The court decided the duty of the parent must be judged by the facts as they existed at the date of death, not at the time of the making of the will.

The court concluded that the father had failed to make proper provision for the son. It awarded him half of his father’s estate after taking account of his mother’s mandatory legal right share under the Act and other will-related expenses.

Case Two

A son who was badly affected by the property crash successfully appealed against his father’s will in a case taken in 2015 under the Act.

The deceased’s estate was worth more than €14 million and his will stipulated that it was to be divided equally between his six children.

However, one of the children, who had worked in the family business, had bought development land from his father for €1.2 million using a bank loan that was guaranteed by the father.

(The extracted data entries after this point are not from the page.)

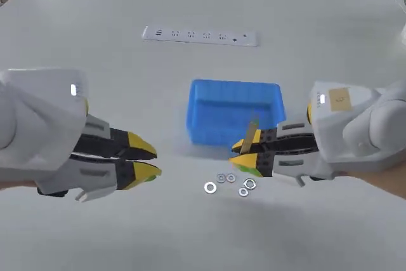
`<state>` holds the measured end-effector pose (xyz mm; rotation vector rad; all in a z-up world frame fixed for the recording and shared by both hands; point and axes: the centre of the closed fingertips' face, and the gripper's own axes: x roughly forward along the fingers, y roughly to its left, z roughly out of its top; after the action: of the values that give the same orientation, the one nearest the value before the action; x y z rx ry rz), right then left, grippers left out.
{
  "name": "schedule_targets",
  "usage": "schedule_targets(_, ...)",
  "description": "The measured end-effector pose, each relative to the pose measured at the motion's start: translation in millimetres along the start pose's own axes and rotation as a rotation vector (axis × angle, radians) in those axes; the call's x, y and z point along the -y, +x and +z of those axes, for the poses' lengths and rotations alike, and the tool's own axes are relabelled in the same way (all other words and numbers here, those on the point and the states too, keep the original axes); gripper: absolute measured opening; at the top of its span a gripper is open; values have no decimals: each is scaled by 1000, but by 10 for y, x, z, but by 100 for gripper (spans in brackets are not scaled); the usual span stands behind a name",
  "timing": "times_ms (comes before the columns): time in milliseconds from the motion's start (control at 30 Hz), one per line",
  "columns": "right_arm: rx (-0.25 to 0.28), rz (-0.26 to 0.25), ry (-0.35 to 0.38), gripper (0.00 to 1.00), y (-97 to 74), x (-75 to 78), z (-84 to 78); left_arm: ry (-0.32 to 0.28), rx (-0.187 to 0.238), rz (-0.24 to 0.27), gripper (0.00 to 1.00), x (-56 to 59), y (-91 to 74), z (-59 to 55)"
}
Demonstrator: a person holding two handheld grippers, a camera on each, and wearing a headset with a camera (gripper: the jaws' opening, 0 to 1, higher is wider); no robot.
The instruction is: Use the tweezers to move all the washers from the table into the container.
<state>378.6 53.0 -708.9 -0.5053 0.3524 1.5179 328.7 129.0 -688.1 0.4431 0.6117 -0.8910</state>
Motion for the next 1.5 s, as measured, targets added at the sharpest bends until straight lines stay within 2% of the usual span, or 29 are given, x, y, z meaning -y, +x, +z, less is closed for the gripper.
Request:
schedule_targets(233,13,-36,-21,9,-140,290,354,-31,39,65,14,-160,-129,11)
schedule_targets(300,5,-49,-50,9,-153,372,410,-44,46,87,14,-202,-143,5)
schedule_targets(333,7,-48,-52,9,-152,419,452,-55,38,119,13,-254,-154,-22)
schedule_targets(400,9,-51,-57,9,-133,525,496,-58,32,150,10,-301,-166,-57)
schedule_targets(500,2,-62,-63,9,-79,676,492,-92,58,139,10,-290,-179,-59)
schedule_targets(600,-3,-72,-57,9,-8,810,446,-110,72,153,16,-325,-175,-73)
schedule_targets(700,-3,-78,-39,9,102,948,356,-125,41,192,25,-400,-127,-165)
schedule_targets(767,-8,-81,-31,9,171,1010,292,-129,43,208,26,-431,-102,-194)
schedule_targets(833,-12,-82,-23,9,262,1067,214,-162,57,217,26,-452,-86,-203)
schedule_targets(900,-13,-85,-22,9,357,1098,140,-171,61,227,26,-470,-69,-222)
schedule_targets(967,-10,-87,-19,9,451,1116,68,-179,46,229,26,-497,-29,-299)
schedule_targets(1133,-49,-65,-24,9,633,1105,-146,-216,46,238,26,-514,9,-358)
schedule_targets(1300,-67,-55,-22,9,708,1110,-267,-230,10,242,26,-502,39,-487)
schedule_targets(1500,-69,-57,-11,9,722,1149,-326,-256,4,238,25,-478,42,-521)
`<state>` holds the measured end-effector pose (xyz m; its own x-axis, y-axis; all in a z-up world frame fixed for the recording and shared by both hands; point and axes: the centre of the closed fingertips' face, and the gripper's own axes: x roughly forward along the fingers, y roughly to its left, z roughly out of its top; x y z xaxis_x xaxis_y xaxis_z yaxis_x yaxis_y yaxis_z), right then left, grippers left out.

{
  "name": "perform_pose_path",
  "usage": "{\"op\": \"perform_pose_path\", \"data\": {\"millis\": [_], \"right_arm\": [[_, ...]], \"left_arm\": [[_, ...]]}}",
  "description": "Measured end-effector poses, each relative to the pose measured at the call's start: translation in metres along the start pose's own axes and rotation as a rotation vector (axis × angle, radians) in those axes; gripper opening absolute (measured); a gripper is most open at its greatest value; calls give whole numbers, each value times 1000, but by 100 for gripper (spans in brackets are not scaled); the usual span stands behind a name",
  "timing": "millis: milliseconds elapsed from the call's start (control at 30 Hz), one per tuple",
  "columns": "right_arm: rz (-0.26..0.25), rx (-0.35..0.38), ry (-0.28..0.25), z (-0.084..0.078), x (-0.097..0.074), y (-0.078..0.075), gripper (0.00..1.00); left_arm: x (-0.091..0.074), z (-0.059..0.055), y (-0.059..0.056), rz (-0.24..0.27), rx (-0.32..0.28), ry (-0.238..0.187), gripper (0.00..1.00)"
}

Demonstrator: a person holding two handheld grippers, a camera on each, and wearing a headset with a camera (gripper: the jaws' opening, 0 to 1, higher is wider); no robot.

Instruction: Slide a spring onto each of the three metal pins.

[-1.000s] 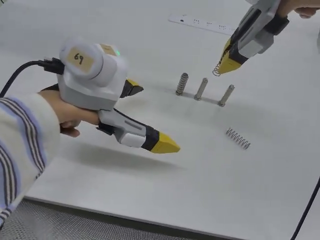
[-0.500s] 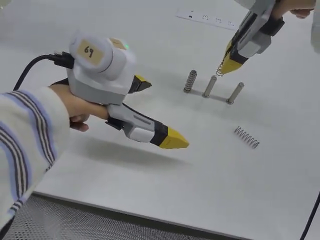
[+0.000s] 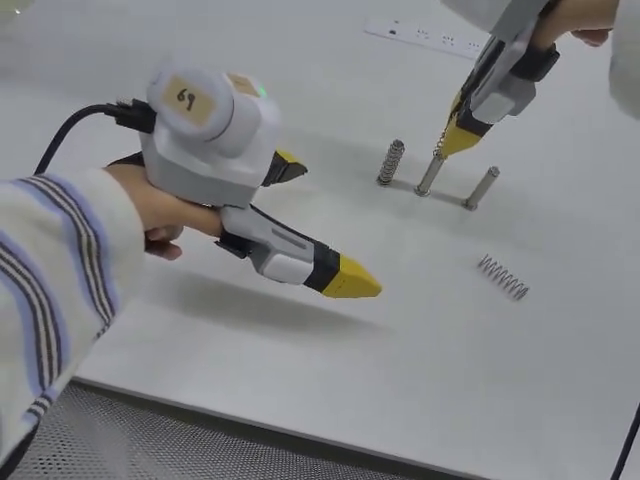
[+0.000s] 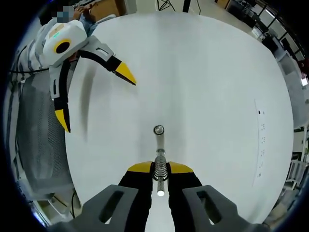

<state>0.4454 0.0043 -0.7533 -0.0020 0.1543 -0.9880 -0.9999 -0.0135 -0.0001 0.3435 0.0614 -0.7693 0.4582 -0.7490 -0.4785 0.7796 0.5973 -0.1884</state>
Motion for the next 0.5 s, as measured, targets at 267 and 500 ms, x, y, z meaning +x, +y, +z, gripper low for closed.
{"op": "perform_pose_path", "data": {"millis": [267, 500], "right_arm": [[0, -4, 14, -1, 12, -2, 8], [-10, -39, 30, -3, 25, 1, 8]], "left_arm": [[-1, -4, -1, -3, 1, 13, 98], [-3, -3, 1, 7, -8, 7, 98]]}}
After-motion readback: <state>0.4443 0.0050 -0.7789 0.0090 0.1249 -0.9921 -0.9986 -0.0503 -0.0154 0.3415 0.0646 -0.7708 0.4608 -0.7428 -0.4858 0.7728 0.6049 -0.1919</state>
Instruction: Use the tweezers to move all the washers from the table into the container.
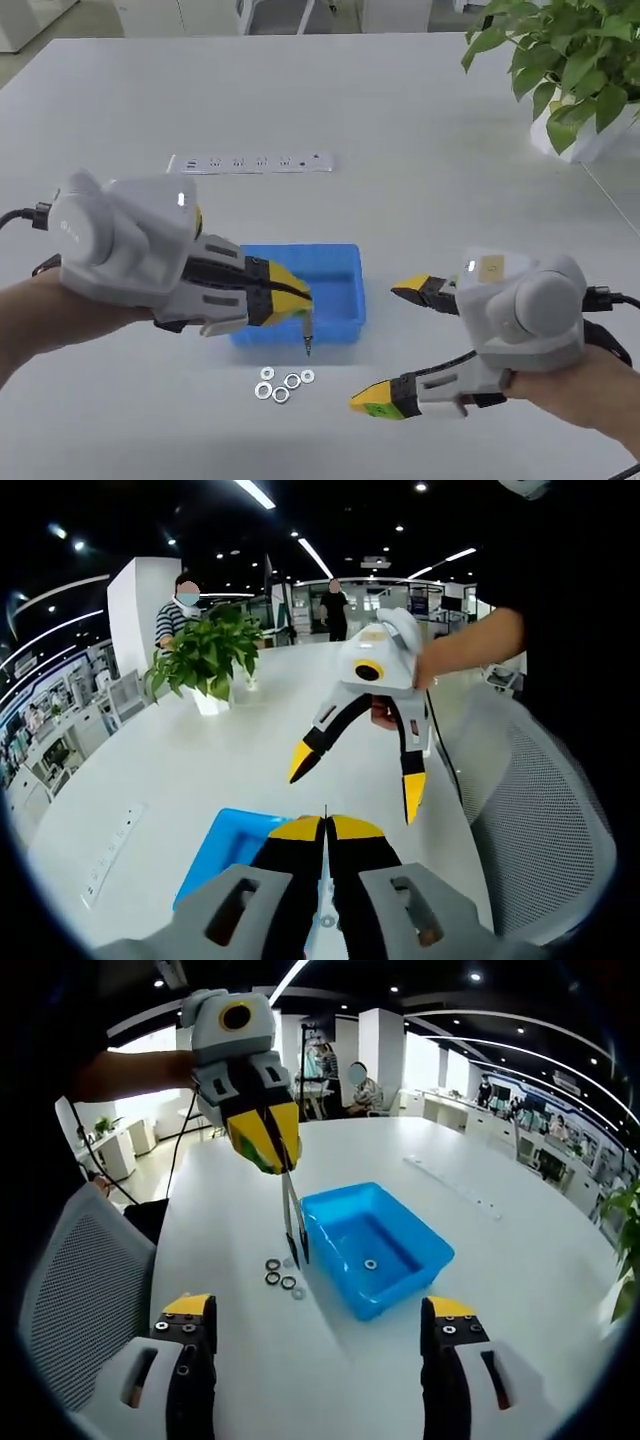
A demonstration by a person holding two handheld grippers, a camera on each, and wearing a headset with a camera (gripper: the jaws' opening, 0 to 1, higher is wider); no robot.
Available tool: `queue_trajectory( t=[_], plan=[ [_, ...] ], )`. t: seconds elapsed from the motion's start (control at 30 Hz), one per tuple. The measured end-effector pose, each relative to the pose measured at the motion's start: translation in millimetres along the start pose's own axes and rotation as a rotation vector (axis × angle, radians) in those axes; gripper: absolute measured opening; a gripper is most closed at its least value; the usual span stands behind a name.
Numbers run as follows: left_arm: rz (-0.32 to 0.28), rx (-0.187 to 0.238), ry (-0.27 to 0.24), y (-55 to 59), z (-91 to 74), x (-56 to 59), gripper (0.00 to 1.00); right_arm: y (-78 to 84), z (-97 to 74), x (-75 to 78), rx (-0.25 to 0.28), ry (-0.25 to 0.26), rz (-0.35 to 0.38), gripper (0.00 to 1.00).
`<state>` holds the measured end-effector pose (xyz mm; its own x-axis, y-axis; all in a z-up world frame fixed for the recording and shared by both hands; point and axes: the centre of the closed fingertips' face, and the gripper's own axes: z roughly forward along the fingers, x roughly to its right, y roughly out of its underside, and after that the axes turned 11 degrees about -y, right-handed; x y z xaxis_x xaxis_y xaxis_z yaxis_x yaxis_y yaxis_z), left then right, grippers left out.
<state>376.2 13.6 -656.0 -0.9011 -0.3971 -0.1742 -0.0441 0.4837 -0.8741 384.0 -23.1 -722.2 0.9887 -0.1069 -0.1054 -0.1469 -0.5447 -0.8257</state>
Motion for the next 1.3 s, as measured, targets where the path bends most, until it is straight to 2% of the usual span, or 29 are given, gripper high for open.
queue_trajectory(
  t=[0.23, 0.4, 0.93, 1.3],
  plan=[
    [-0.01, -0.01, 0.012, 9.7, 4.5, 6.5, 0.05, 4.8, -0.4, -2.0, 0.0, 0.005, 0.022, 0.94],
    [-0.006, -0.007, 0.013, 13.2, 6.4, 7.2, 0.05, 5.7, 4.5, -8.8, 0.009, -0.016, 0.038, 0.98],
    [-0.04, -0.009, 0.021, 29.3, 7.4, 11.3, 0.05, 12.8, 20.3, -20.2, -0.018, -0.046, 0.047, 0.97],
    [-0.052, -0.01, 0.026, 33.2, 12.4, 11.3, 0.05, 18.0, 21.7, -22.4, -0.023, -0.052, 0.059, 0.95]
  ],
)
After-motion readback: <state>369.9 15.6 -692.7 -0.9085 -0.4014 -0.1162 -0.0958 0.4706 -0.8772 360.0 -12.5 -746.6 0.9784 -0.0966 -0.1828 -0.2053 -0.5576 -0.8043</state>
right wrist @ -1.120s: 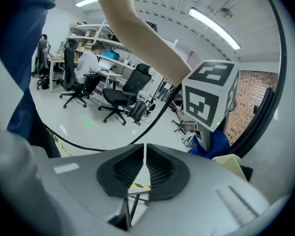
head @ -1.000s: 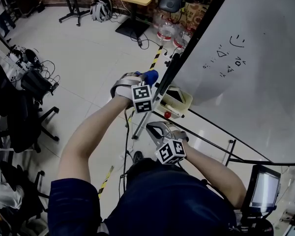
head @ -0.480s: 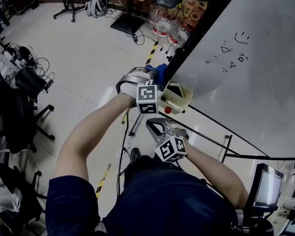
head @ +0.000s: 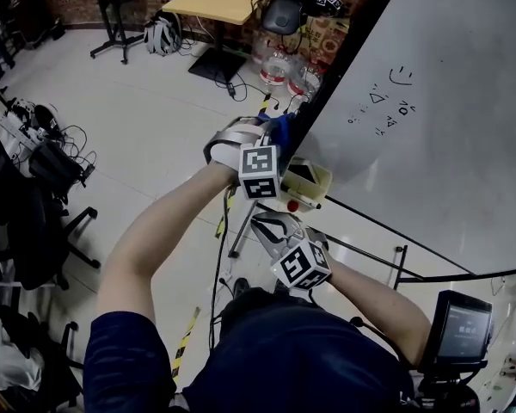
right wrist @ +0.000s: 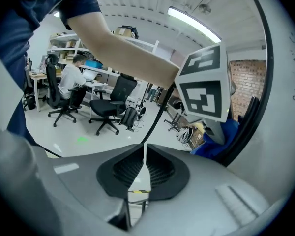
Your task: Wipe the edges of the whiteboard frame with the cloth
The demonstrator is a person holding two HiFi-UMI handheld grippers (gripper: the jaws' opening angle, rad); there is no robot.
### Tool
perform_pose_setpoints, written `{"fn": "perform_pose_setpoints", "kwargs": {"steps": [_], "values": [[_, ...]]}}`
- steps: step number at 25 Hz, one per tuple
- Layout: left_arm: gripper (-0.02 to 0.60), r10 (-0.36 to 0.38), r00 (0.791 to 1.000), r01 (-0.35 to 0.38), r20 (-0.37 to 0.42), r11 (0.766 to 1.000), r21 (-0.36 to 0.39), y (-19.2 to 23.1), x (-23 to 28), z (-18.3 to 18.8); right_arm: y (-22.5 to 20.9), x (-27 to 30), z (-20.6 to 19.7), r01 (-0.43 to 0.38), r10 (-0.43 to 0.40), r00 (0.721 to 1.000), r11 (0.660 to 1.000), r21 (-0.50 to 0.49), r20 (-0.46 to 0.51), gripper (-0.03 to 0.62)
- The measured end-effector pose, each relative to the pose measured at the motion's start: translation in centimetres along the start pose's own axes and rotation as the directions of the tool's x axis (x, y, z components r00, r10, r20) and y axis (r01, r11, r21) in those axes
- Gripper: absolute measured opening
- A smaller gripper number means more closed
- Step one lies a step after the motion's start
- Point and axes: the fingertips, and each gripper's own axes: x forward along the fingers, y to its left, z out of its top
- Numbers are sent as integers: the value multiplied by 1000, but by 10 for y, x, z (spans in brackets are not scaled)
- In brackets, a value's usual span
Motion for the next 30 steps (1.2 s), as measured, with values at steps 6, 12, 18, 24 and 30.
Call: {"fn": "perform_pose_setpoints", "kwargs": {"steps": [6,12,18,24,30], "values": [[158,3,1000,-2,11,1000,-23,22,-14,4,-42,-21,56,92,-98,989,994,62,107,23],[158,102,995,-102,-15,995,17,62,-29,-4,-81,-48,94,183,-174,969,982,-39,176,23],[158,134,991,-133,8,977,166,81,-46,30,-110,-72,95,221,-214,960,975,-20,178,12],[158,149,989,-145,4,963,226,83,-49,41,-120,-81,75,225,-223,966,974,-1,132,12],[163,136,990,-118,-46,953,280,90,-45,37,-145,-85,55,225,-225,974,974,19,-4,11]]}}
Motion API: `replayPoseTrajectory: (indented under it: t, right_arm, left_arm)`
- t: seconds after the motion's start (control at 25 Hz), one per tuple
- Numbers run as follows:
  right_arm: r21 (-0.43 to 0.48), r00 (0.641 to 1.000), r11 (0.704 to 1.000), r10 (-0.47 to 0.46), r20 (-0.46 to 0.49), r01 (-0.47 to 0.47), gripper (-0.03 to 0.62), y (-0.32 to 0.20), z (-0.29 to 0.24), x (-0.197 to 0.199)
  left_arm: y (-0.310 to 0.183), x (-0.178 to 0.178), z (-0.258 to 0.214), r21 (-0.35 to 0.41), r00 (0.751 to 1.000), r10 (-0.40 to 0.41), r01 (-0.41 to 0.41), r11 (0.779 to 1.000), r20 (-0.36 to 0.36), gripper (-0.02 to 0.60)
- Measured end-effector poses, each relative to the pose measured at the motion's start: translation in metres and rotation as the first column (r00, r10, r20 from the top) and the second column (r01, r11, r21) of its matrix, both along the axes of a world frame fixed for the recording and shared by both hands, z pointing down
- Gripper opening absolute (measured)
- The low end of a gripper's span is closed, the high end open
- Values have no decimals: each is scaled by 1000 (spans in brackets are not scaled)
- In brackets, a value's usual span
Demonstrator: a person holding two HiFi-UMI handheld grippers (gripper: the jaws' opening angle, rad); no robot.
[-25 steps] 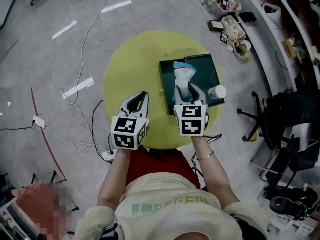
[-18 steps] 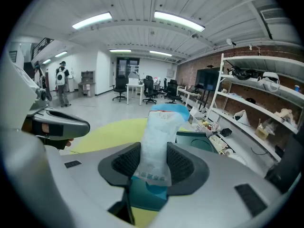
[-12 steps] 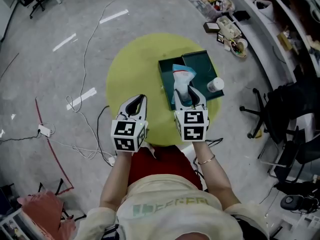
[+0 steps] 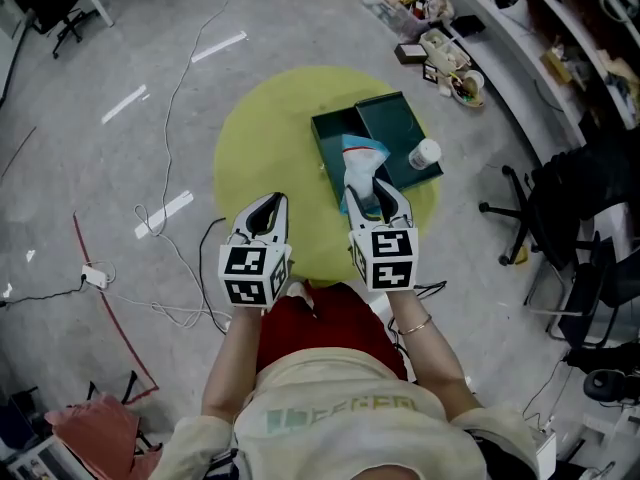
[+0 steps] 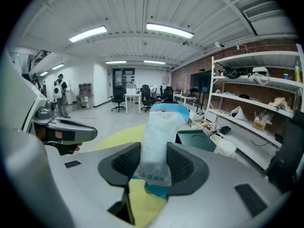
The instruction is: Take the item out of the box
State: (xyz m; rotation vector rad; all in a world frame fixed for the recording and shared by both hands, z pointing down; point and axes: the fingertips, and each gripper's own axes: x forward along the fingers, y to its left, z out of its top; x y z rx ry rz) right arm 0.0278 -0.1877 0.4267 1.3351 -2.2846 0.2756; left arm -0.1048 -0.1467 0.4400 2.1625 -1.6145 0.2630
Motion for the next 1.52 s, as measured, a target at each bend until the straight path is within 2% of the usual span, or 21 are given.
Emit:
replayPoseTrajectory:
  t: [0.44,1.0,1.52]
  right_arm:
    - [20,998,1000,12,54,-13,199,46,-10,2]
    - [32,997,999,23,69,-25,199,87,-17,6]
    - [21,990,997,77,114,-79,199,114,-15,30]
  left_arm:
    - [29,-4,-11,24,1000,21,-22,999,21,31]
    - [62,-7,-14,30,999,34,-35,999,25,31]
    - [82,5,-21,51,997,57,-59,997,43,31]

After the economic crash, the land had lost most of its value. However, the son was still in debt to the bank for €1.6 million.

His share of his inheritance would be needed to pay off the bank loan.

The High Court decided that the father had failed to make proper provision for the plaintiff because he had not referred in the will to the loan guarantee he had given; furthermore, because the guarantee was now worthless, the plaintiff was in a considerably worse position than his siblings.

The court decided that the plaintiff’s bank loan should be paid out of the estate, that he should be given an additional sum of €500,000 and that he and the other five children should then share equally the remainder in the estate.